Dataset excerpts
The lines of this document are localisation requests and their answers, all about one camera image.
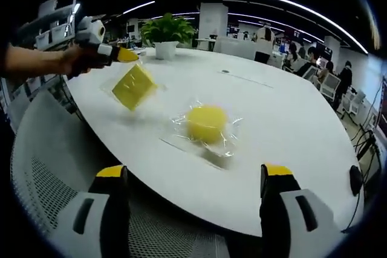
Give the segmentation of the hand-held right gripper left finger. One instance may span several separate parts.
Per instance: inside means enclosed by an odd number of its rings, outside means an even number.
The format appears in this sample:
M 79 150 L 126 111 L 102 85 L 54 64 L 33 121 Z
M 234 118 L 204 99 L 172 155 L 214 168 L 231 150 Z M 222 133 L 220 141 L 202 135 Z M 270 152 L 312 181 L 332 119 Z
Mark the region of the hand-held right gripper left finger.
M 127 167 L 104 168 L 59 212 L 56 250 L 63 257 L 129 257 L 130 215 Z

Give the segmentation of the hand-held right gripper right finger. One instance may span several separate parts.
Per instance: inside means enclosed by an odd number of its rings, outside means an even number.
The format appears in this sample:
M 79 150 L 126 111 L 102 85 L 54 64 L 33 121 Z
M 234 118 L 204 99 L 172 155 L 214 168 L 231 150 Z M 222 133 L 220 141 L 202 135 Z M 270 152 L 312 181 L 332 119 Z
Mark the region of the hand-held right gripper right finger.
M 328 257 L 343 240 L 333 211 L 285 166 L 261 165 L 262 257 Z

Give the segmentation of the person's left hand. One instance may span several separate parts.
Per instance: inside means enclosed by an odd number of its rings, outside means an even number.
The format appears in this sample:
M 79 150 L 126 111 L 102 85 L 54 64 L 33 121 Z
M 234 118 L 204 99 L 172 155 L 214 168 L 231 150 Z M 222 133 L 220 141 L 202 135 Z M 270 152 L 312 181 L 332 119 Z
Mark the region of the person's left hand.
M 58 73 L 70 77 L 105 67 L 106 59 L 92 48 L 73 46 L 61 52 Z

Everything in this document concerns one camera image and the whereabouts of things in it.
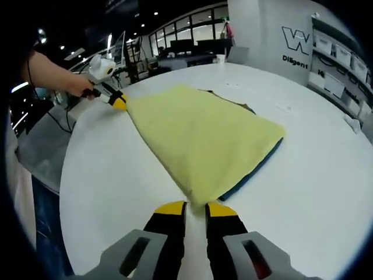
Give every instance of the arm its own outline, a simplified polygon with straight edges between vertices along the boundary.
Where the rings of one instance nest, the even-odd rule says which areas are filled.
[[[28,83],[32,82],[35,87],[64,90],[75,96],[81,96],[85,89],[93,89],[93,85],[83,75],[76,75],[54,64],[37,51],[32,51],[28,63],[26,61],[22,65],[21,77]]]

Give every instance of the white table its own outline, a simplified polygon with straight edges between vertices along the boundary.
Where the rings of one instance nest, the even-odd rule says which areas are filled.
[[[226,204],[248,231],[289,253],[306,276],[335,279],[350,265],[373,222],[373,146],[323,97],[247,66],[212,64],[165,73],[125,89],[129,98],[178,83],[245,102],[283,124],[287,136],[270,161]],[[126,112],[94,103],[78,119],[66,153],[61,225],[76,274],[162,204],[186,199]],[[212,279],[203,215],[187,211],[179,279]]]

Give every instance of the logo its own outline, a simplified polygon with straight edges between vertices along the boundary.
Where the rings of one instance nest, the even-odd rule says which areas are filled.
[[[284,34],[287,48],[293,51],[300,50],[301,53],[309,55],[305,50],[307,49],[307,41],[309,39],[309,34],[306,36],[303,31],[295,29],[295,31],[289,27],[282,27],[282,32]]]
[[[302,63],[300,61],[295,60],[292,57],[288,57],[287,55],[283,55],[282,56],[282,60],[291,63],[293,66],[297,65],[297,66],[303,67],[305,69],[308,69],[308,64],[304,64],[304,63]]]

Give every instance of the chair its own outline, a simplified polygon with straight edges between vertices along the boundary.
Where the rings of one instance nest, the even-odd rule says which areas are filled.
[[[53,107],[50,114],[60,125],[69,130],[66,111]],[[68,116],[72,128],[75,119]],[[63,131],[50,115],[44,115],[28,134],[18,139],[18,161],[50,191],[59,194],[62,167],[71,134]]]
[[[227,62],[248,65],[249,48],[237,47],[236,45],[231,47]]]

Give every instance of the jeans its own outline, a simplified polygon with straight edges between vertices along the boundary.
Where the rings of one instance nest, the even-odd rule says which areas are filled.
[[[59,196],[32,177],[35,219],[36,252],[51,279],[73,275],[66,253],[59,220]]]

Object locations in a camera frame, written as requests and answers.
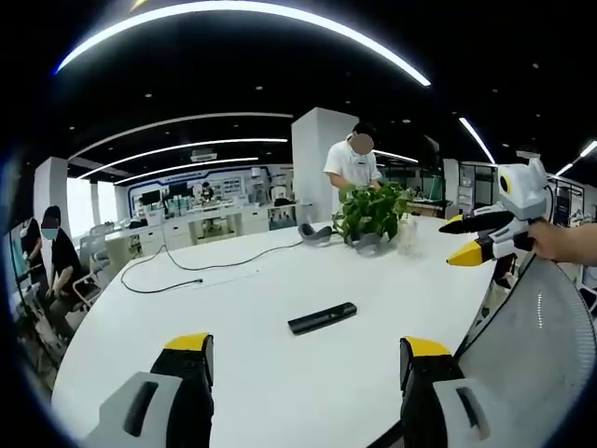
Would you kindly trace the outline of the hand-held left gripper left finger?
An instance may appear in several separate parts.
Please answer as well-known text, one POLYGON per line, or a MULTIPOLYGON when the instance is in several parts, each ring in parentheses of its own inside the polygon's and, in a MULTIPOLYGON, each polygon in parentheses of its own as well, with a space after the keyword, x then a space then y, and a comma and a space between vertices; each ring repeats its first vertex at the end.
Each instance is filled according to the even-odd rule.
POLYGON ((207 332, 168 342, 150 371, 108 397, 84 447, 207 447, 215 405, 214 338, 207 332))

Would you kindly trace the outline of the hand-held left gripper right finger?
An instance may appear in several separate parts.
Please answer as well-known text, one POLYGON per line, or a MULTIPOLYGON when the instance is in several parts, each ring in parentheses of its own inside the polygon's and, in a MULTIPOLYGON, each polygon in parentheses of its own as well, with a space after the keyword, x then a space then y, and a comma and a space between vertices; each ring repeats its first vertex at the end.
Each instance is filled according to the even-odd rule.
POLYGON ((405 447, 505 447, 504 407, 466 377, 441 343, 400 340, 400 423, 405 447))

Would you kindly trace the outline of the person's right hand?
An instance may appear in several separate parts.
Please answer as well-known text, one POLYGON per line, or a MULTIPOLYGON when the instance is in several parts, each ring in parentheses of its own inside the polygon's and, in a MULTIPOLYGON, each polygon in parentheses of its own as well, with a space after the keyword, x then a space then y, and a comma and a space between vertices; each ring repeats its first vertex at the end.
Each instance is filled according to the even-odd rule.
POLYGON ((529 227, 534 239, 534 251, 543 259, 575 264, 591 260, 591 241, 595 227, 586 224, 574 228, 561 228, 547 221, 537 221, 529 227))

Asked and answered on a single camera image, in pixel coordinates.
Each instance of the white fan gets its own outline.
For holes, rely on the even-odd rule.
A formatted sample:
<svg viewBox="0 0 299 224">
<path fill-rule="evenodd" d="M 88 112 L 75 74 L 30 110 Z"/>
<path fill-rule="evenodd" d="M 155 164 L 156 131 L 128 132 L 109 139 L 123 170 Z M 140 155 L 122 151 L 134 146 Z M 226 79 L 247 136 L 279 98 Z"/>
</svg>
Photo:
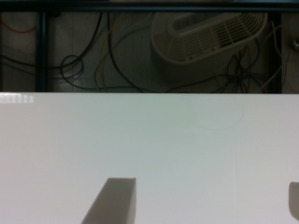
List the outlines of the white fan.
<svg viewBox="0 0 299 224">
<path fill-rule="evenodd" d="M 198 77 L 225 63 L 258 36 L 264 13 L 157 13 L 150 28 L 150 60 L 167 82 Z"/>
</svg>

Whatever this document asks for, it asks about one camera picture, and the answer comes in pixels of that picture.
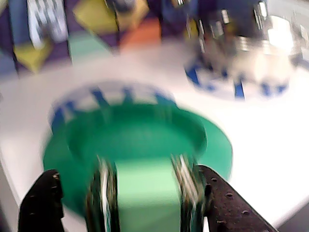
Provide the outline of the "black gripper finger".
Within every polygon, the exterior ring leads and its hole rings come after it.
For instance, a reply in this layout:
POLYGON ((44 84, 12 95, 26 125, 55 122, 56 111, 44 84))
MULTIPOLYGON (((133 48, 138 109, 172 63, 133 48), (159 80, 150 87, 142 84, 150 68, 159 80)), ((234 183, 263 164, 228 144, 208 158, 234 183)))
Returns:
POLYGON ((212 168, 199 165, 206 180, 204 216, 210 232, 273 232, 268 223, 212 168))
POLYGON ((20 232, 63 232, 63 191, 60 175, 51 169, 42 173, 21 202, 20 232))

TASK TO CARRY OUT
Your output should be the lines above from the one that contains "List the outlines of the white fan." through the one that contains "Provide the outline", word for word, with pictures left out.

ANSWER TO THIS EXERCISE
List the outlines of the white fan.
<svg viewBox="0 0 299 224">
<path fill-rule="evenodd" d="M 198 77 L 225 63 L 258 36 L 264 13 L 157 13 L 150 28 L 150 60 L 167 82 Z"/>
</svg>

Whatever this document asks for, it asks about one camera picture, and the answer comes in pixels of that picture.
Provide the outline of the "black gripper finger".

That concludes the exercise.